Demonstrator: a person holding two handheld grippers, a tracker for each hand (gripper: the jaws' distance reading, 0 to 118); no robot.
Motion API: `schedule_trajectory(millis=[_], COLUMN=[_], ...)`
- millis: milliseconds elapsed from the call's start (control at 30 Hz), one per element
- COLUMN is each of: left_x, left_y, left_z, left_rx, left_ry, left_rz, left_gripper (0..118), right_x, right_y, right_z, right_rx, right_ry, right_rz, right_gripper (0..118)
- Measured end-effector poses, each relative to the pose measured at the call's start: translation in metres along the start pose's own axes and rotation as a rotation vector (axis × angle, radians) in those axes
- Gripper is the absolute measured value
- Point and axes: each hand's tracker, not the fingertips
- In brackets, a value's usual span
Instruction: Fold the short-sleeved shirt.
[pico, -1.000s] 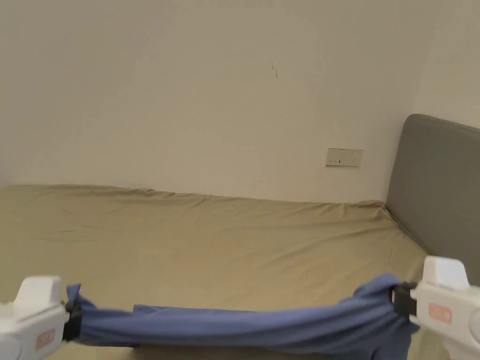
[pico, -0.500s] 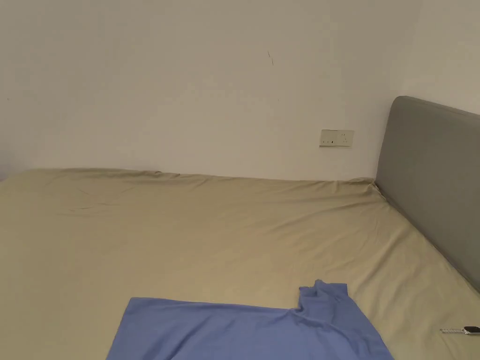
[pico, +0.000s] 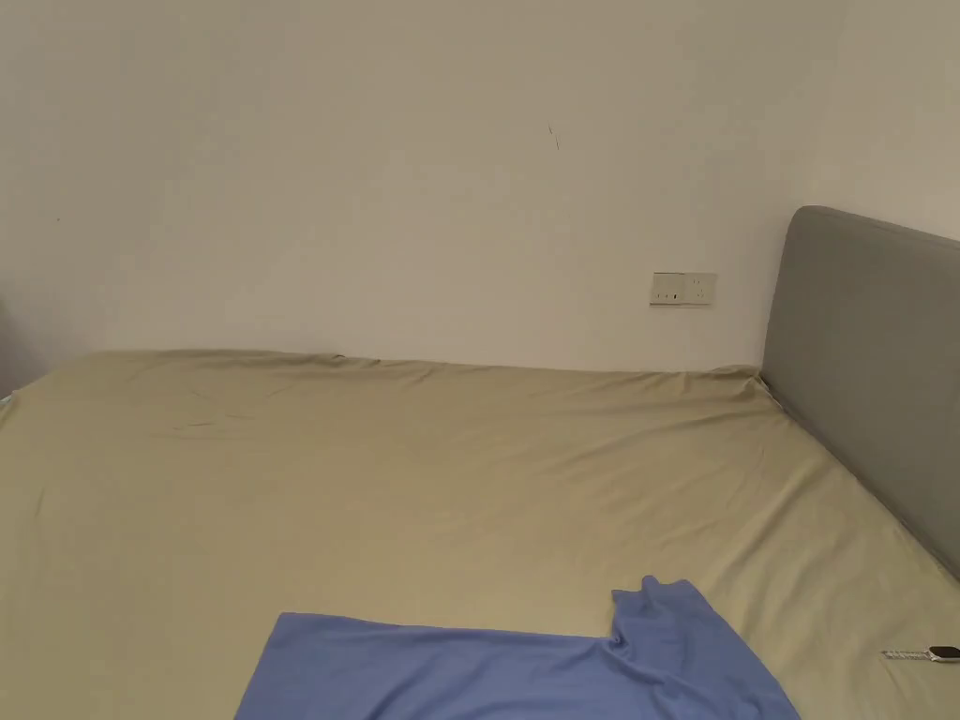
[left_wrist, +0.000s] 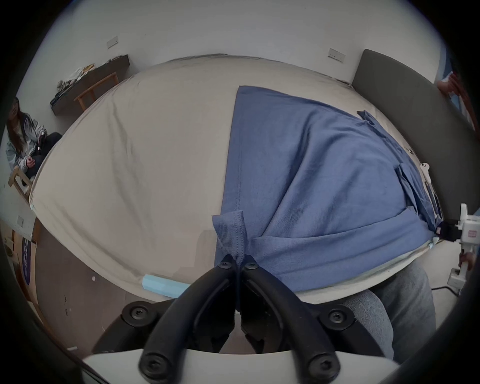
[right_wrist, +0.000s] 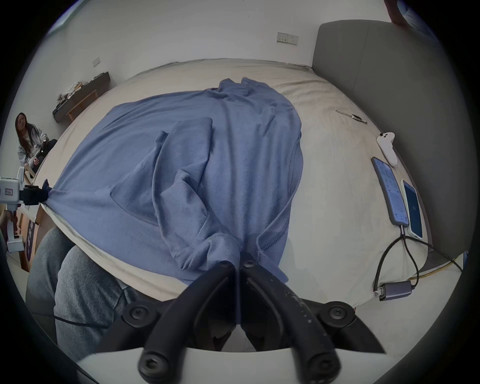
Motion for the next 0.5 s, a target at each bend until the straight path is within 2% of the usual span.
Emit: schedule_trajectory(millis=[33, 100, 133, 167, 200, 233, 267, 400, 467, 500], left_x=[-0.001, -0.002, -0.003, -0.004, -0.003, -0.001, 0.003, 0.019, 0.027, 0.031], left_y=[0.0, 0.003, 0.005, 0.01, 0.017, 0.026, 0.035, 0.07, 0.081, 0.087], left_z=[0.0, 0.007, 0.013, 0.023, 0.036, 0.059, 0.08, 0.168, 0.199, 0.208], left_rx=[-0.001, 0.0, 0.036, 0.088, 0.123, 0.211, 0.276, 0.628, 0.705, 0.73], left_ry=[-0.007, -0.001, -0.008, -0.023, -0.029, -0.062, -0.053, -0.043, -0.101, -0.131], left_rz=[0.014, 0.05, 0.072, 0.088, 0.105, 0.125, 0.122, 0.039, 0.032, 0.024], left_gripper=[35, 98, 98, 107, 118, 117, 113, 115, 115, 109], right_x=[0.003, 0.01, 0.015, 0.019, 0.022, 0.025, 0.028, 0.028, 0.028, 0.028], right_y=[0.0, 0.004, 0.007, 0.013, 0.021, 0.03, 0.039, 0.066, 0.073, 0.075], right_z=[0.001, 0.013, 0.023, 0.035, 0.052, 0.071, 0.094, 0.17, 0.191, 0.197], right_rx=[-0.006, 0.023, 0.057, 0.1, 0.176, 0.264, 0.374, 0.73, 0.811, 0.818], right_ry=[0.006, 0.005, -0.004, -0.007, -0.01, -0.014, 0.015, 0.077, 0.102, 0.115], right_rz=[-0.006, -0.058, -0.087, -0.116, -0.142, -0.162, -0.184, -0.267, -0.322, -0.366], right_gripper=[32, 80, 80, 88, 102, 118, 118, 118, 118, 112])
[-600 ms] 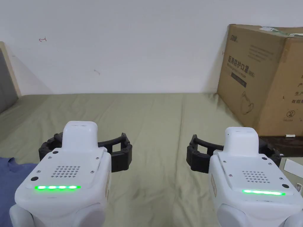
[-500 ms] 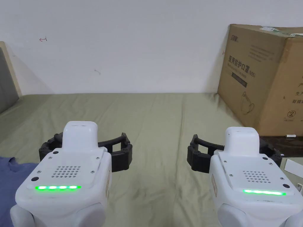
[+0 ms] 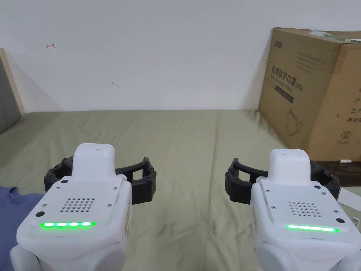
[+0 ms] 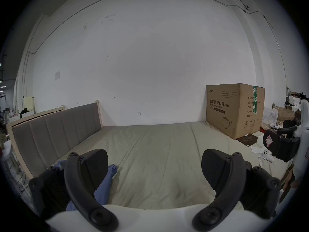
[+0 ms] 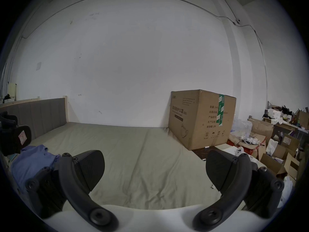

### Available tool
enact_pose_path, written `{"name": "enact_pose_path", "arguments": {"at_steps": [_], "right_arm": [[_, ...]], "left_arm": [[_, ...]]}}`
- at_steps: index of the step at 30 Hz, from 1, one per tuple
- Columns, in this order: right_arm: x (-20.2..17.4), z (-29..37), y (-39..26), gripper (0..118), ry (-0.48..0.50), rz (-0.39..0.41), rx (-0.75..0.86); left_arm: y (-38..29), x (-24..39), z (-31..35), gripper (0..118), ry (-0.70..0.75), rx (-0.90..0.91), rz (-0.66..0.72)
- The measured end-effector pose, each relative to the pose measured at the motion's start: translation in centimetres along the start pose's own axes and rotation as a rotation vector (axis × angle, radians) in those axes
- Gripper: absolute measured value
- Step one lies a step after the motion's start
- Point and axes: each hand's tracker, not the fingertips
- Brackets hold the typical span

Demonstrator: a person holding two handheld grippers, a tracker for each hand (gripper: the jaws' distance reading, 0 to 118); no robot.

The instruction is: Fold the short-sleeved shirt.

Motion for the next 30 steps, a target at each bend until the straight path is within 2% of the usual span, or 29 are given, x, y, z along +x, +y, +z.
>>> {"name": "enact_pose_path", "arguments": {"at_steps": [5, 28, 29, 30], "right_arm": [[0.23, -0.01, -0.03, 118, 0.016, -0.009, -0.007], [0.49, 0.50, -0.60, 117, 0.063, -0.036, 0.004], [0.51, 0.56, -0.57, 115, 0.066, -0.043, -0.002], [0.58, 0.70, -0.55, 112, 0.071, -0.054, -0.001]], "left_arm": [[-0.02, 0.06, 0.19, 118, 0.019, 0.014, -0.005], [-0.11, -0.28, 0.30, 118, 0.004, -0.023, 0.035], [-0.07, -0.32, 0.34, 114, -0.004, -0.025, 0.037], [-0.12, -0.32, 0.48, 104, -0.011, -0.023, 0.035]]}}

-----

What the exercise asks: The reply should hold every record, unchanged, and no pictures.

Response:
Demonstrator: a person holding two handheld grippers, a tracker for each hand (gripper: the jaws' distance reading, 0 to 118); no robot.
Motion API: `schedule_trajectory(millis=[_], COLUMN=[_], ...)`
- millis: milliseconds elapsed from the call's start (control at 30 Hz), one per element
- COLUMN is each of: left_x, left_y, left_z, left_rx, left_ry, left_rz, left_gripper (0..118), right_x, right_y, right_z, right_rx, right_ry, right_rz, right_gripper (0..118)
- Measured end-effector poses, each relative to the pose measured at the call's start: translation in metres along the start pose's own axes and rotation as a rotation vector (axis × angle, radians) in those axes
- Gripper is the absolute measured value
- Point and axes: each hand's tracker, not the fingertips
- In brackets, a value's usual span
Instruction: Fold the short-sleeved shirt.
[pico, -1.000s] 
[pico, -0.500s] 
[pico, +0.000s] 
[left_wrist, +0.000s] 
[right_wrist, +0.000s] 
Motion for the next 0.5 s, a target at each bend until the straight path is within 2% of the usual span.
Emit: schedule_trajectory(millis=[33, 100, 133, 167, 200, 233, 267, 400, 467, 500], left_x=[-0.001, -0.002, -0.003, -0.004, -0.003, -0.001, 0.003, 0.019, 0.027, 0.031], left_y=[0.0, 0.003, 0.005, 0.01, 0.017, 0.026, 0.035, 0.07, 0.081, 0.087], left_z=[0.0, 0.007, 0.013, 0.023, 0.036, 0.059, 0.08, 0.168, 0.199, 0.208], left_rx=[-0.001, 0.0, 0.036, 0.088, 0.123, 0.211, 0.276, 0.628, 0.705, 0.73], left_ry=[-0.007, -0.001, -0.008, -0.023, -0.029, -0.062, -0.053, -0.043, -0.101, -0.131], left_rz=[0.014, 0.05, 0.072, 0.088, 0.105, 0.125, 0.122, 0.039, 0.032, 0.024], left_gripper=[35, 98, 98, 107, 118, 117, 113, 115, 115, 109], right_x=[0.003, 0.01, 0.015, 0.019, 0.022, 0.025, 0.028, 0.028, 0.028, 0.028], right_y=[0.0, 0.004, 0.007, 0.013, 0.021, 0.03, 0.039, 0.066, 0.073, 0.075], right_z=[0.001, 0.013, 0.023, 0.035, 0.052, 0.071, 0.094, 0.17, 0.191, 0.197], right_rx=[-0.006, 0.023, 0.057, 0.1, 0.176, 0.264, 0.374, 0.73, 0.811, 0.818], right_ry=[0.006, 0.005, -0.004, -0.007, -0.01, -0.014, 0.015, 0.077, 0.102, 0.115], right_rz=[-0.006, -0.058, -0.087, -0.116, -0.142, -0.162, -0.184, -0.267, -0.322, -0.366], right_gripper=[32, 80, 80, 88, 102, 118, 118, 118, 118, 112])
[-600 ms] 
[-500 ms] 
[+0 ms] 
[+0 ms] 
[+0 ms] 

### Available tool
enact_pose_path, written `{"name": "enact_pose_path", "arguments": {"at_steps": [_], "right_arm": [[_, ...]], "left_arm": [[_, ...]]}}`
- at_steps: index of the step at 30 Hz, from 1, one per tuple
- Columns, in this order: right_arm: x (-20.2..17.4), z (-29..37), y (-39..26), gripper (0..118), ry (-0.48..0.50), rz (-0.39..0.41), rx (-0.75..0.86); left_arm: y (-38..29), x (-24..39), z (-31..35), gripper (0..118), ry (-0.70..0.75), rx (-0.90..0.91), rz (-0.66..0.72)
- The measured end-effector pose, each relative to the pose measured at the motion's start: translation in centimetres along the start pose's own axes and rotation as a rotation vector (axis × angle, radians) in those axes
- Gripper: absolute measured value
- Step one lies a step after the motion's start
- Point and axes: each hand's tracker, not the fingertips
- Brackets hold the typical span

Demonstrator: a person holding two handheld grippers, a tracker for each hand (gripper: the jaws' distance reading, 0 to 118); no robot.

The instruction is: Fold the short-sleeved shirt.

Motion for the next 30 steps, a target at each bend until the straight path is within 2% of the usual span, or 29 are given, x, y, z along +x, +y, +z.
>>> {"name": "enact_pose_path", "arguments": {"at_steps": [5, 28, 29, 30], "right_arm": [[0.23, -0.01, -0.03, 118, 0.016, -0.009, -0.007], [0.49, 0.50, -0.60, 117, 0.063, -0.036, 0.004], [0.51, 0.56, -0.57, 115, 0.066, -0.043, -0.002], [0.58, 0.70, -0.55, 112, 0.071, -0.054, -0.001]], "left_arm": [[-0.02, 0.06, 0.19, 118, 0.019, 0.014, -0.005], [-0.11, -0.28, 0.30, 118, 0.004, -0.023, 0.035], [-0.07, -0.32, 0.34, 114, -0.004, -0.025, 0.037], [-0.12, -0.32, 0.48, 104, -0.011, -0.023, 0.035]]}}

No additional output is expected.